TASK REQUIREMENTS:
List all lines of the data that include the string "every".

DATA FOR THE TASK:
───

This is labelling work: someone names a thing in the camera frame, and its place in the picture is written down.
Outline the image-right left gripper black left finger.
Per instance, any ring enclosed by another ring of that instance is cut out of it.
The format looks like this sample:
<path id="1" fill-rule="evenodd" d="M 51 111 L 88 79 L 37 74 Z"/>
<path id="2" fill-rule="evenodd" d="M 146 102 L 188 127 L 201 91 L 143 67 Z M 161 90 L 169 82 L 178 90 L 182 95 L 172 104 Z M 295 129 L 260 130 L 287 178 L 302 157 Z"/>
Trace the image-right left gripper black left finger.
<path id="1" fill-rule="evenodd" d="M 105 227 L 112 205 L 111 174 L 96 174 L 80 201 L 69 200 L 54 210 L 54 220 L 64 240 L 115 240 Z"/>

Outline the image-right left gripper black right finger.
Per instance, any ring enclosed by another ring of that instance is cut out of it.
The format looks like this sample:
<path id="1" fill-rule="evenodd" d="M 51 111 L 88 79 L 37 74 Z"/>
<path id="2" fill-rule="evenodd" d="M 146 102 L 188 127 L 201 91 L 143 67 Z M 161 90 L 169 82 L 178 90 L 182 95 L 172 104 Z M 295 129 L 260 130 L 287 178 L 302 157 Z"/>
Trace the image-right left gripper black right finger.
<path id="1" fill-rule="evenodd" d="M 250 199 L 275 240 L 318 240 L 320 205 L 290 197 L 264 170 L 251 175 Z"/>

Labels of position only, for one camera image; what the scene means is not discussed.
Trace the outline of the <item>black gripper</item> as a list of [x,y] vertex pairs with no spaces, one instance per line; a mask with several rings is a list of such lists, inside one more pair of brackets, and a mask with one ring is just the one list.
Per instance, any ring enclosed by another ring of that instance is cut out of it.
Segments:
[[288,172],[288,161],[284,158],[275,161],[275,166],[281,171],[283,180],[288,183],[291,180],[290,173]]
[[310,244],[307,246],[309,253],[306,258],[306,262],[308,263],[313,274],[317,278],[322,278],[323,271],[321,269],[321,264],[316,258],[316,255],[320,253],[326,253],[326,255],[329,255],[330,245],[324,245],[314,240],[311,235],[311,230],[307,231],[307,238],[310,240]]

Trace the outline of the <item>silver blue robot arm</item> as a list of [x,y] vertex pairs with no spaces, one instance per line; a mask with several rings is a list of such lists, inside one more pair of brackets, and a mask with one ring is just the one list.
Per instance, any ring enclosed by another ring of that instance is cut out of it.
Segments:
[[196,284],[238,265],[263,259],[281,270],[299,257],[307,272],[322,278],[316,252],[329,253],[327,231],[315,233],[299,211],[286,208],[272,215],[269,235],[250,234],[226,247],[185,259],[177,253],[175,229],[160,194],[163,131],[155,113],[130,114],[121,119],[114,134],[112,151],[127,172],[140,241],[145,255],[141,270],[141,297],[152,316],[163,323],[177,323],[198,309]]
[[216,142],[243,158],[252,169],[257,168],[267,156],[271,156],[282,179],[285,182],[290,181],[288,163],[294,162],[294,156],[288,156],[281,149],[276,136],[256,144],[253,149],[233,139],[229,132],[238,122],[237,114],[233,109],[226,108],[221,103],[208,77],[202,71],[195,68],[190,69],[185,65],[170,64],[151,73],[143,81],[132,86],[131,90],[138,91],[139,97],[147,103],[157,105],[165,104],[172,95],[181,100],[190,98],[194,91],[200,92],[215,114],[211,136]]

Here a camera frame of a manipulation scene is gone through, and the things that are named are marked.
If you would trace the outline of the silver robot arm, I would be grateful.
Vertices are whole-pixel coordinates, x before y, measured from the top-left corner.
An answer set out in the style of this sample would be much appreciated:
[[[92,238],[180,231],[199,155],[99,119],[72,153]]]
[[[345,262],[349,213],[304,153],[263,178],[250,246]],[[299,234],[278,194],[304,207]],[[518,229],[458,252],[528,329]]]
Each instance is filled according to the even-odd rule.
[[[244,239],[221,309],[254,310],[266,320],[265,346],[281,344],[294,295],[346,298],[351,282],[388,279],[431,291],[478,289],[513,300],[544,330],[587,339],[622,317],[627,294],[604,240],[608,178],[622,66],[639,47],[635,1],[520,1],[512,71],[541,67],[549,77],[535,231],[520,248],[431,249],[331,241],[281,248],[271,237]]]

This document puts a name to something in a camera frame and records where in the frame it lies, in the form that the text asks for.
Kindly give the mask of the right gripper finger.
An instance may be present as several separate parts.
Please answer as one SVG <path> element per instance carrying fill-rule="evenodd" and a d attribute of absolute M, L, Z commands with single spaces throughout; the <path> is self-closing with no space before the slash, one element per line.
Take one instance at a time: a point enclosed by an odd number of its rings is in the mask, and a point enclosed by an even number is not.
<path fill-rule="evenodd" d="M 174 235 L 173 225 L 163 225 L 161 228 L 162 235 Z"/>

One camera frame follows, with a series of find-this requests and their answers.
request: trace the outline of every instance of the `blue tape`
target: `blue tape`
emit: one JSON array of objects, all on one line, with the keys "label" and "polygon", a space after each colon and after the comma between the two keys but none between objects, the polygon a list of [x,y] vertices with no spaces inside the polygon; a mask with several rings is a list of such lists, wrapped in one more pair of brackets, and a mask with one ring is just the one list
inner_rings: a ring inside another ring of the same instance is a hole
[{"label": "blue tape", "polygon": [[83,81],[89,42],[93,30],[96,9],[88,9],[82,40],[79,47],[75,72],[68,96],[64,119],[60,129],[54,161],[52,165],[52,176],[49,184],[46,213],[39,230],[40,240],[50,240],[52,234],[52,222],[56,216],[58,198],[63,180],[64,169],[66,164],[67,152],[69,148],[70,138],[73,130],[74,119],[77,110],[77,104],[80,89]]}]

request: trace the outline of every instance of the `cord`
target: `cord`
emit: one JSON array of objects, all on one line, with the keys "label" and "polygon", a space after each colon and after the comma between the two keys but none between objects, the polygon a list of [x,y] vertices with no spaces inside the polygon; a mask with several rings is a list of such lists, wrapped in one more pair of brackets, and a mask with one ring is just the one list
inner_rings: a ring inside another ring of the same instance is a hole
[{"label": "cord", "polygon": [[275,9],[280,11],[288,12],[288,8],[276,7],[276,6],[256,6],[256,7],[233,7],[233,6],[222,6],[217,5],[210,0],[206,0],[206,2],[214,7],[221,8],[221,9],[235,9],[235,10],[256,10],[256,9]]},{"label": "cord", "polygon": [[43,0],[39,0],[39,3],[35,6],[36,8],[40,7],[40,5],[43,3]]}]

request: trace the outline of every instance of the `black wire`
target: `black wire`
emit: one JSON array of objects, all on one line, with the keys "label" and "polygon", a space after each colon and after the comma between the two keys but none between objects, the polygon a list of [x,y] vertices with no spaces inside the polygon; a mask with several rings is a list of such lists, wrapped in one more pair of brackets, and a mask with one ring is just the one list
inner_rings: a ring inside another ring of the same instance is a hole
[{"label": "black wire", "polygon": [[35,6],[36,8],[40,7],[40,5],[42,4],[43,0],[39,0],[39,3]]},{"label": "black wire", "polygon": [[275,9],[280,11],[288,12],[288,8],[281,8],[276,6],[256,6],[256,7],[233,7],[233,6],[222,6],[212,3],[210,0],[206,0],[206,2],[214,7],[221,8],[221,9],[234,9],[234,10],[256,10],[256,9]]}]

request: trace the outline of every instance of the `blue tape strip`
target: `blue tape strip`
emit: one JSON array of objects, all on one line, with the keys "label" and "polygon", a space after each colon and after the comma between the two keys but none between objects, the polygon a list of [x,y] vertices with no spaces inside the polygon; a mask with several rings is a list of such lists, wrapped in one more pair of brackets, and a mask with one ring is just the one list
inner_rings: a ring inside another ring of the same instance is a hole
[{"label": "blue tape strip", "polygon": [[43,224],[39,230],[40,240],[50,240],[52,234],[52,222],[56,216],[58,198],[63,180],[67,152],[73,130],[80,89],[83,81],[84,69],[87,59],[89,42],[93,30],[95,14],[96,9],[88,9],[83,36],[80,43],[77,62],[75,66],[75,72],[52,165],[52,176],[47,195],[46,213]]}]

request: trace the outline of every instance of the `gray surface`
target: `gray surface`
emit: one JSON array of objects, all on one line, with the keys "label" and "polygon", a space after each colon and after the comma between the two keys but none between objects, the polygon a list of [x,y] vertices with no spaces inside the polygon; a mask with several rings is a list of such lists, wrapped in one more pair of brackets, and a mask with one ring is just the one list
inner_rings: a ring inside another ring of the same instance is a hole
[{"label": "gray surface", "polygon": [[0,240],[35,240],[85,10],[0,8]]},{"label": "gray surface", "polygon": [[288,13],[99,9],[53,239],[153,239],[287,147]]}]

───

EXERCISE OUTPUT:
request: trace the outline of every instance of the `blue tape`
request: trace the outline of every instance of the `cord`
request: trace the outline of every instance of the `black wire`
request: trace the outline of every instance of the `blue tape strip`
request: trace the outline of every instance of the `gray surface`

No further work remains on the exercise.